▶ EXERCISE DESCRIPTION: The copy has to match the data exactly and leave out every picture.

▶ PROVIDED DATA:
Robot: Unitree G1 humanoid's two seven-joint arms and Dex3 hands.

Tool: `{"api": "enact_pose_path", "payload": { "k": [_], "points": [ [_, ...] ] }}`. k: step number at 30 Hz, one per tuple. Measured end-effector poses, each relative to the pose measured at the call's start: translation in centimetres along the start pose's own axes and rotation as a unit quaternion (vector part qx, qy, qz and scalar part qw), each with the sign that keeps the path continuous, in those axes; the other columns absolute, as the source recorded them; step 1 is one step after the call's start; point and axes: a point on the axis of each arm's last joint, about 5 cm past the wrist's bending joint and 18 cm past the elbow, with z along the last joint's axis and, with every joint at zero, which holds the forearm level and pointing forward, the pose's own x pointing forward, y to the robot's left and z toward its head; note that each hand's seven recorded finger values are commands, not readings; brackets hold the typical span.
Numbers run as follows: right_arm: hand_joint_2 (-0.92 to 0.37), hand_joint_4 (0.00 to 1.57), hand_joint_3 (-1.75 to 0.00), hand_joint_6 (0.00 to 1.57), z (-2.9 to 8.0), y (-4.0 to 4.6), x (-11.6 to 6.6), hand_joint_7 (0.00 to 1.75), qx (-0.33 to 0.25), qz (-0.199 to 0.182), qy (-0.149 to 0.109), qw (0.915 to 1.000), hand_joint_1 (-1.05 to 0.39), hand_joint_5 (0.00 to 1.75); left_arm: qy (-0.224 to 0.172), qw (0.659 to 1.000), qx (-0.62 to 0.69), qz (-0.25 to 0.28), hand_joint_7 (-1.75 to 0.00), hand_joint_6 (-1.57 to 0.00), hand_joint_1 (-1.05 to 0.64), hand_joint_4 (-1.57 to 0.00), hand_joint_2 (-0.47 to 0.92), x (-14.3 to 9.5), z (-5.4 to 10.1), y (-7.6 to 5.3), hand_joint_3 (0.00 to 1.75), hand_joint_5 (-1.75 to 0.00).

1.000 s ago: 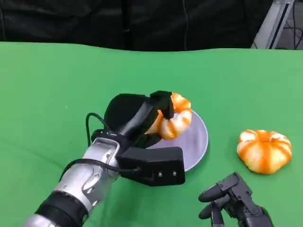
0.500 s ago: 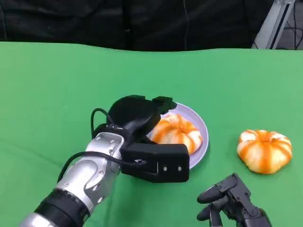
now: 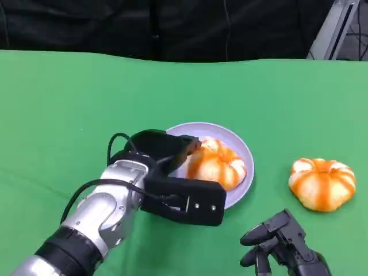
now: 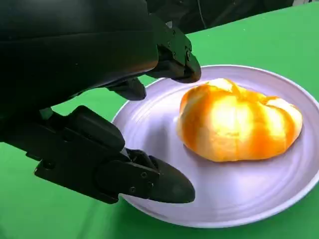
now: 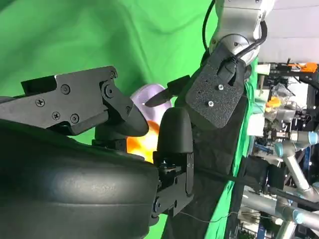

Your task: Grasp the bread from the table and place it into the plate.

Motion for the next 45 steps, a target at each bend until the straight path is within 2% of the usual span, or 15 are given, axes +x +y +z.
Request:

▶ YOUR RESPONSE:
Robot: Unitree G1 humanoid's two seven-joint arms and Dex3 hands.

Tool: `{"api": "enact_pose_path", "payload": { "k": [_], "points": [ [_, ...] ] }}`. k: step number at 30 Hz, one per tuple. Measured end-effector poses, each relative to the pose measured at the call's start: translation in centimetres along the start pose's own axes and rotation as a unit quaternion (vector part qx, qy, qz and scalar part qw), each with the sign that keeps the path continuous, in those axes; the other columns absolute, as the source recorded them; step 1 is one step after the call's start; point and axes: a point on the axis of each arm's last joint, about 5 cm past the wrist's bending joint and 18 cm past the elbow, with z along the last joint's axis and, with every joint at zero, which holds the forearm level and pointing forward, the pose's own x pointing forward, y to the robot's left and z toward its head; note that each hand's seven recorded finger values are commands, not readings; brackets hold the typical span.
Numbers run as follows: right_arm: hand_joint_2 (-0.92 to 0.37), hand_joint_4 (0.00 to 1.57), hand_joint_3 (-1.75 to 0.00), hand_joint_6 (0.00 to 1.57), z (-2.9 to 8.0), y (-4.0 to 4.6), x (-11.6 to 6.6), hand_joint_7 (0.00 to 1.75), qx (-0.33 to 0.25), qz (-0.199 to 0.182), qy (-0.149 to 0.109), qw (0.915 to 1.000), hand_joint_1 (-1.05 to 0.39), hand_joint_5 (0.00 to 1.75); left_arm: qy (-0.224 to 0.172), qw (0.659 to 1.000), qx (-0.62 to 0.69), qz (-0.25 to 0.28), hand_joint_7 (-1.75 to 0.00), hand_joint_6 (-1.57 to 0.00), hand_joint_1 (-1.05 to 0.64), hand_joint_4 (-1.57 to 0.00), hand_joint_2 (-0.47 to 0.92), x (-14.3 to 9.5), z (-5.4 to 10.1), y (-7.6 to 5.3), hand_joint_3 (0.00 to 1.75), hand_joint_5 (-1.75 to 0.00).

1.000 s ago: 
0.500 s ago: 
now: 
now: 
now: 

Your task: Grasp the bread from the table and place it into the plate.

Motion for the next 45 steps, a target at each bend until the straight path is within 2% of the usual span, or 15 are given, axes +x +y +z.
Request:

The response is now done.